Hello there, Jillian, and welcome to the show. It’s great to have you back with us.
Jillian Cantor: Hi, how are you?
Introducing author Jillian Cantor
Jenny Wheeler: I’m really good, thank you. Tell us, what’s different about your book to the great classic
Jillian Cantor: The original Great Gatsby takes place over one summer in this fictional part of Long Island and it’s narrated by an outsider, Nick Carraway, who’s distantly related to Daisy and becomes enamored with his neighbor, Jay Gatsby, over the summer.
And my novel is narrated by the women who are in F Scott Fitzgerald’s story, but don’t really have much of a voice in it.
So the things that Nick tells us about that summer often come up in my novel, but appear very differently from the women’s points of view.
And my novel also starts in 1917, about five years before the original Great Gatsby and then goes through the summer that The Great Gatsby takes place in.
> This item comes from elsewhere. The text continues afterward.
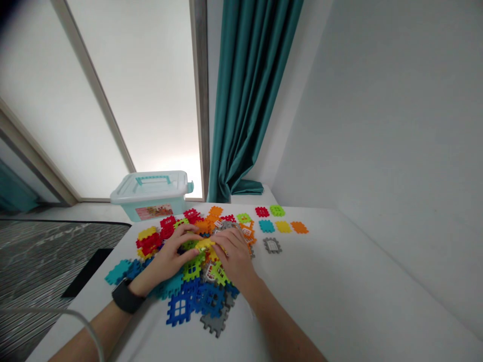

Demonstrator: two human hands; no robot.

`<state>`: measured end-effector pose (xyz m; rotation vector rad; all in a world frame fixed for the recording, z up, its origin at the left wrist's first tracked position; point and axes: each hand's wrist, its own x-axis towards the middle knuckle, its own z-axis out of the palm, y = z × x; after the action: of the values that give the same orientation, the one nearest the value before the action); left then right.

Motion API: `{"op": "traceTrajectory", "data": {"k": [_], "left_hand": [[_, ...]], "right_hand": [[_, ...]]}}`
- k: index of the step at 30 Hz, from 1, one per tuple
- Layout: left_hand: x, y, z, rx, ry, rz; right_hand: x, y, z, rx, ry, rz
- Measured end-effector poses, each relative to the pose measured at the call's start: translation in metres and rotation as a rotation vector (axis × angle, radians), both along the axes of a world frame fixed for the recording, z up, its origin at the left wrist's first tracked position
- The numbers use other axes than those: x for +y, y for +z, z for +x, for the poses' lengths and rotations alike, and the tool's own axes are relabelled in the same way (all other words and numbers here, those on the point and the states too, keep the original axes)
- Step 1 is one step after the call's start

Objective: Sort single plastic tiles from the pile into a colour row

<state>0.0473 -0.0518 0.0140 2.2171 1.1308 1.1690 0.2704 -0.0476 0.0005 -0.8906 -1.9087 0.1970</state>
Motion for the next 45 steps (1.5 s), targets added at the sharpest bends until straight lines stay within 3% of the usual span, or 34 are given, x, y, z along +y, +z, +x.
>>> {"op": "traceTrajectory", "data": {"k": [7,10,14,19,45], "left_hand": [[-0.001,0.007,0.007,-0.079,0.012,-0.088],[-0.004,0.008,0.009,-0.096,0.038,-0.064],[-0.005,0.002,0.007,0.021,0.065,0.1],[-0.001,-0.006,0.002,0.153,0.092,0.259],[-0.008,0.003,-0.003,0.21,0.059,0.331]], "right_hand": [[-0.004,0.004,-0.01,0.284,-0.08,-0.407],[-0.004,0.003,-0.012,0.346,-0.123,-0.454],[-0.004,0.003,-0.014,0.383,-0.122,-0.51],[-0.006,0.003,-0.014,0.382,-0.093,-0.52],[-0.006,0.006,-0.015,0.35,-0.081,-0.509]]}}
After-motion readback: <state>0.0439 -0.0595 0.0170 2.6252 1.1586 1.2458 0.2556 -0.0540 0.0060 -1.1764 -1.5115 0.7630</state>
Jenny Wheeler: And by doing that, by adding those extra years, we also get a really clear idea of those women, Catherine, Daisy and Jordan, and how they might be interlinked and also how they are all in the net surrounding Gatsby himself. And that’s a fun part of the story, to understand or to be given those interconnections.
The women characters get their say
Jillian Cantor: That was my fictionalizing, the story. In the original, the women are involved so much in the plot, the affairs and the murders and the parties and the glamor all revolves around the women, but in the original novel, they don’t speak very much. We definitely don’t know what they’re thinking.
My novel brings that all together and explores what that might have been.
Jenny Wheeler: Run us through the process of how you got drawn into taking this on as your next book. What was the fascination for you in it?
Jillian Cantor: I’ve always loved The Great Gatsby. I read it, I think, in high school for the first time. And I loved it, as a reader and as a writer. The original is so short. It’s really not a very long novel at all, but it’s beautifully written, every sentence. And I was always fascinated with the characters.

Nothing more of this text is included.